Cereal Chem 50:597 - 604. | VIEW
ARTICLE
Changes in Flour Proteins During Dough-Mixing. II. Gel Filtration and Electrophoresis Results.
K. Tanaka and W. Bushuk. Copyright 1973 by the American Association of Cereal Chemists, Inc.
Gel filtration of AUC (0.1M acetic acid, 3M urea, 0.01M cetyltrimethylammonium bromide) extracts of dough on Sephadex G-150 showed that during mixing under conditions of accentuated dough breakdown there was a marked decrease in the amount of the high-molecular-weight (MW) glutenin. Concomitantly, there was an increase in the amount of low-MW glutenin and gliaden.

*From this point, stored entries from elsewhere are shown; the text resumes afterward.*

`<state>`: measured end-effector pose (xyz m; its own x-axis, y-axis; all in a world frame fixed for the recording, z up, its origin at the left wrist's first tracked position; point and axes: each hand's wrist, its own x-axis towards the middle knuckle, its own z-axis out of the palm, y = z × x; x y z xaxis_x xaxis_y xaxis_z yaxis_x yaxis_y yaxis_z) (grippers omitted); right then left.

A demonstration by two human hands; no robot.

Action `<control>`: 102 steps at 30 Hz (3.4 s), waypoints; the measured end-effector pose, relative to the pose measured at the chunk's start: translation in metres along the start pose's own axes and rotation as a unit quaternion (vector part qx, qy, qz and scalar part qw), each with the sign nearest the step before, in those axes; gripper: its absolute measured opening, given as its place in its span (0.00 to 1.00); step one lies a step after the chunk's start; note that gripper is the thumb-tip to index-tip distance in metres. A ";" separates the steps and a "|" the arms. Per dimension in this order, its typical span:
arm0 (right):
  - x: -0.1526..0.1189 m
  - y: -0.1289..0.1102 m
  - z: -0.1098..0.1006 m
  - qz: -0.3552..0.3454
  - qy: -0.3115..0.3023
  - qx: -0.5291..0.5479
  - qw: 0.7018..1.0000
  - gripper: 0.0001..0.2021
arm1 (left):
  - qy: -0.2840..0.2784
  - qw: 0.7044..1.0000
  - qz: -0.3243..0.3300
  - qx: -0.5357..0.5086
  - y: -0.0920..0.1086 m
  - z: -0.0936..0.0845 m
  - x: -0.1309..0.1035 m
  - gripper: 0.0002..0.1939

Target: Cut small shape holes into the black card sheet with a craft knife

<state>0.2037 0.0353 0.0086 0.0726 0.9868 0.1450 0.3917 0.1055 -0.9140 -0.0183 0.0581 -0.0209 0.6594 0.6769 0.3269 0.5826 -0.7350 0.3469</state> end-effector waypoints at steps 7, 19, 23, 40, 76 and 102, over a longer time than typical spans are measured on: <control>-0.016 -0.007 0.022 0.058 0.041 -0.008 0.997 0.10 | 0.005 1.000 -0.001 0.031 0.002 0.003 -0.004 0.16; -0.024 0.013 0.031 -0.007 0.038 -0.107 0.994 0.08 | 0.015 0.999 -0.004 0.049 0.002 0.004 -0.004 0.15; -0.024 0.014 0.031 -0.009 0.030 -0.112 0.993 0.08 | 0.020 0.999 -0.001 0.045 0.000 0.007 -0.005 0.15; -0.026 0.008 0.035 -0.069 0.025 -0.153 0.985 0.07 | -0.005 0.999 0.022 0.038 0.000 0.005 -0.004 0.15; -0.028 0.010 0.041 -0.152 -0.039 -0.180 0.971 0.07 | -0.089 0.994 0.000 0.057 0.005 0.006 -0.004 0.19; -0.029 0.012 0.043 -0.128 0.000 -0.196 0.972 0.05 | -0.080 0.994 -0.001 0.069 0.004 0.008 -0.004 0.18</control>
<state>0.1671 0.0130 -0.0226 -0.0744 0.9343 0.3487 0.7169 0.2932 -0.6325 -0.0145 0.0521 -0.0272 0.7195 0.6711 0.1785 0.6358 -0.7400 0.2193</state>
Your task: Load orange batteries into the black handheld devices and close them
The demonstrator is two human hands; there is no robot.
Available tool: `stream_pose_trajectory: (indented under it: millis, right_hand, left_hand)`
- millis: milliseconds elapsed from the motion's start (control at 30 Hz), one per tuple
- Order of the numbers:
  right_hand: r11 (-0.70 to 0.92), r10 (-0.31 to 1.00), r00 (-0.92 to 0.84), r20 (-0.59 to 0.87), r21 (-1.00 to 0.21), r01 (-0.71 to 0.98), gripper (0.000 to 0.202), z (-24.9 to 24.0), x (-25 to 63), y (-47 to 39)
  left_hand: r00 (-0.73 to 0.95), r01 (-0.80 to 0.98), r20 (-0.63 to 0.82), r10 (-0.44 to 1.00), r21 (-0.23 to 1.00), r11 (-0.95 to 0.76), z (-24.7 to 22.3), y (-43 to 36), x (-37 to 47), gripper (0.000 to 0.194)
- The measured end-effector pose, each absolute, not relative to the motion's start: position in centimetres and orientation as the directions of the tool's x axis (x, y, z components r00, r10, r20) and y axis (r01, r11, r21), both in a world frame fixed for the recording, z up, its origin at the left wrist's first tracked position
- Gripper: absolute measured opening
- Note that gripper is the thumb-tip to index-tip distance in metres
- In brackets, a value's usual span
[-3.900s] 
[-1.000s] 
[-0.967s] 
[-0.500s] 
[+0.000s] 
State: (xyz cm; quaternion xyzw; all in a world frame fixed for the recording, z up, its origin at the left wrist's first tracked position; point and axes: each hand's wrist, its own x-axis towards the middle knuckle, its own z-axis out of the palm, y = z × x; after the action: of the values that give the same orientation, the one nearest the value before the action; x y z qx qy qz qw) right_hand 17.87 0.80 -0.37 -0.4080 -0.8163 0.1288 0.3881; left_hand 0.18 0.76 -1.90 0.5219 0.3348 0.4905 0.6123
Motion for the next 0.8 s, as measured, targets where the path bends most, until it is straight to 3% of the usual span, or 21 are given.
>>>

Dough-mixing under normal and accentuated breakdown conditions produced only minor changes in the sodium dodecyl sulfate- polyacrylamide gel electrophoresis (SDS-PAGE) patterns of the protein fractions obtained by Osborne-type fractionation. The patterns of the alcohol-soluble fraction (gliadin) of doughs that suffered extensive mixing breakdown, e.g., those containing 2.0 microequivalents N-ethylmaleimide, had several new bands in the high-MW region. Components of similar MW were observed in the patterns of the reduced acetic acid- soluble and the reduced proteins. The SDS-PAGE patterns of reduced acetic acid-soluble and residue proteins were essentially identical and were not affected by mixing under the conditions investigated.